## Problem
Each line of the data that includes the string "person" is to be copied out.

## Data section
---

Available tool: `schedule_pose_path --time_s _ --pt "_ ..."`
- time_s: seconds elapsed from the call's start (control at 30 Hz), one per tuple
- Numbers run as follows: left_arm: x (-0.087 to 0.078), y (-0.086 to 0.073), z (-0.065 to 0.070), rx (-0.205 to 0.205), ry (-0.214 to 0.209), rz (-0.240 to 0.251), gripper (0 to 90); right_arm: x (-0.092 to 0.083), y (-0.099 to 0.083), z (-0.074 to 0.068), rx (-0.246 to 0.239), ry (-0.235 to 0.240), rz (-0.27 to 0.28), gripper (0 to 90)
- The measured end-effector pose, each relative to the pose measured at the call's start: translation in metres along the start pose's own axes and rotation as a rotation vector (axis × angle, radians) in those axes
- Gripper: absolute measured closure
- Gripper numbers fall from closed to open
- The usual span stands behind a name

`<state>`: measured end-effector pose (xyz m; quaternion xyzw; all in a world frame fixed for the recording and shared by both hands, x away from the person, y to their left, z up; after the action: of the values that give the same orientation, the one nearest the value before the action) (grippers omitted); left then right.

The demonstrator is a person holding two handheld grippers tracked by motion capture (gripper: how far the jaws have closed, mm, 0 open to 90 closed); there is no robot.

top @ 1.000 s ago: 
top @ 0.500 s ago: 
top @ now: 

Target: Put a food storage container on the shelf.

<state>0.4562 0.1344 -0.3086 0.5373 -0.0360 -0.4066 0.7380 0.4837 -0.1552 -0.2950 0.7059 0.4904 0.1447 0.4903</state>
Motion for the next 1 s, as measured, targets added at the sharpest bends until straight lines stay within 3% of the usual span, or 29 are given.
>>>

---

## Completed task
`<state>`: measured end-effector pose (xyz m; quaternion xyzw; all in a world frame fixed for the recording and shared by both hands, x away from the person, y to their left, z up; after the action: of the values that give the same orientation, the one nearest the value before the action) (grippers omitted); left then right.
The demonstrator is a person holding two handheld grippers tracked by motion capture (gripper: how far the jaws have closed, mm, 0 open to 90 closed); there is no robot.

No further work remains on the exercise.